The afternoon had been growing gradually darker as storm clouds massed overhead. The scholar glanced up at them and realised he would not be able to reach the abbey at Ely, still some nine miles distant, without getting drenched. In his saddle bags, he carried several finely illustrated manuscripts that had been given to him by the grateful parents of successful students: if they became wet, the ink would run and they would be ruined.

He cursed softly. The summer and autumn had been unusually dry, so why did the heavens have to choose now, while he was forced to travel, to soak the parched earth with rain? With an irritable sigh, he urged his horse into a trot along the raised causeway that snaked through the desolate marshes. Since the storm would break long before he could hope to claim refuge with the monks at Ely, he resigned himself to the fact that he would have to take shelter at the Franciscan convent of Denny Abbey, the ramshackle rooftops of which he could already see poking above the scrubby Fenland vegetation.

From a dense tangle of bushes at the side of the road, three men watched his progress impatiently and heaved a sigh of relief when the sound of hooves finally faded away. They had no wish to be caught unsheltered in the storm that was brewing either. They clambered down the slippery bank of the causeway to the barge that was moored at the side of the canal, and seized the ropes by which it was drawn along. It was more usual for horses to tow barges, but there was always a risk that the beasts might give away the presence of the boat to travellers on the road. And that would be unfortunate for everyone concerned.

The three men hauled on the ropes and the barge was on the move, slipping soundlessly along the black, glassy waters of the channel that eventually meandered behind Denny Abbey’s walled gardens. They heard voices as the scholar was admitted into the nuns’ guesthouse, and then all was silent again except for the gurgle of water under the keel and the occasional sound of dead, dry reeds snapping under their feet as they walked. When the barge-men reached their destination, they coiled the tow ropes and began to unload their cargo – a number of roughly sewn sacks, the contents of which clanked together mysteriously as they were moved.
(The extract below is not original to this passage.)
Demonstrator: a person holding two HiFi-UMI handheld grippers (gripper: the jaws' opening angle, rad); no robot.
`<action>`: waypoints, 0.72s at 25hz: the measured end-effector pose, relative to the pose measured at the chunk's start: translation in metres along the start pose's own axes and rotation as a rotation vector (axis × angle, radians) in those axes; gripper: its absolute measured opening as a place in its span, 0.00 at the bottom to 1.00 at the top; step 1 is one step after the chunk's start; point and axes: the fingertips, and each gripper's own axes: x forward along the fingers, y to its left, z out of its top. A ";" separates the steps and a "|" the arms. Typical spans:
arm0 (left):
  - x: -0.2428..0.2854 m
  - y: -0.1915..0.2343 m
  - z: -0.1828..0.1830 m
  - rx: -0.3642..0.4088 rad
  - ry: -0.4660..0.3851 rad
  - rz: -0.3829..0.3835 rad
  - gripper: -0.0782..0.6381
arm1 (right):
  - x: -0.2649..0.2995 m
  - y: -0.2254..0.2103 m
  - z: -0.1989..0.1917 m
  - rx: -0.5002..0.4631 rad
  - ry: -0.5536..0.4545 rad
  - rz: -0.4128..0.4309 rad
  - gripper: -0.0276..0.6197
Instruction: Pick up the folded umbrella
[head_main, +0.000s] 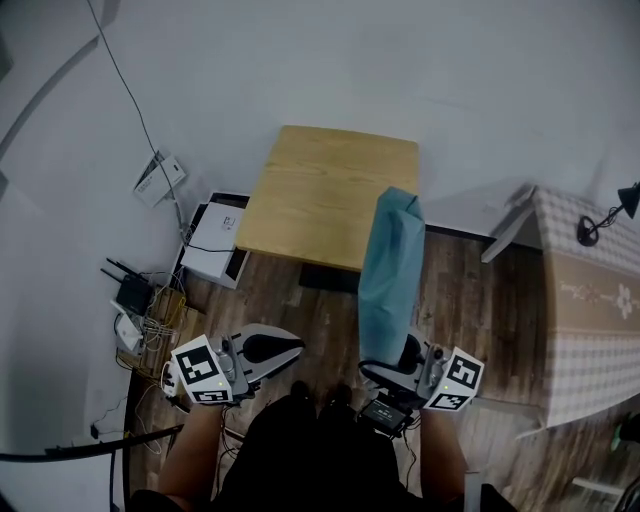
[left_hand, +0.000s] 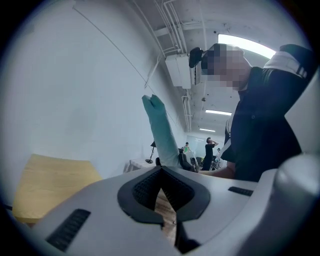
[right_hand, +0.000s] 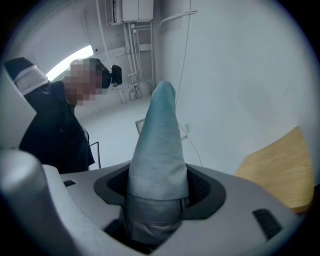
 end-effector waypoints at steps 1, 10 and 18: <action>0.001 0.000 -0.004 0.000 0.014 0.002 0.12 | 0.001 0.001 0.000 0.001 0.001 0.001 0.49; -0.008 -0.006 0.014 -0.064 -0.135 -0.077 0.12 | 0.002 0.005 0.003 -0.023 0.040 -0.018 0.49; -0.018 -0.015 0.040 -0.062 -0.236 -0.171 0.12 | 0.024 0.017 0.007 -0.092 0.076 0.024 0.49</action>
One of the men, younger than the others and curious, started to untie the cord that fastened the top of one particularly heavy sack. His friends, seeing what he was about to do, leapt forward to stop him.

‘Fool! We were told to deliver these without asking questions. They will kill us if they think we have been prying into their business!’

The young man scowled angrily. ‘If the cargo is so valuable, why did you charge them so little to bring it here? And why did you agree to deliver it at all if you are frightened of them?’

‘Because it was impossible to refuse,’ explained the other, lowering his voice, and glancing around him uneasily. ‘But when we have finished here, we will lay low for a while to make sure we are not hired for this again.’

The younger man treated his friends to a look of scorn for their timidity and returned to the heavy labour of removing the sacks from the barge to their hiding place. After a moment, the other two followed suit, straining and sweating under the weight of the irregularly shaped bundles.

Their voices, however, had carried across the otherwise silent Fens. Had they looked behind them, they would have seen the veiled head of a nun observing them from one of the upper windows of the convent. She stood unmoving, watching them struggle with their bundles until, with evident relief and a few final furtive glances around them, they finished and slipped away as silently as they had arrived. Within moments, the first drops of rain began to fall, lightly at first, but then harder until the lonely marshes were enveloped in a misty white pall as far as the eye could see. The nun tapped a forefinger on the window sill thoughtfully before going to pay her respects to the scholar waiting in the guesthouse.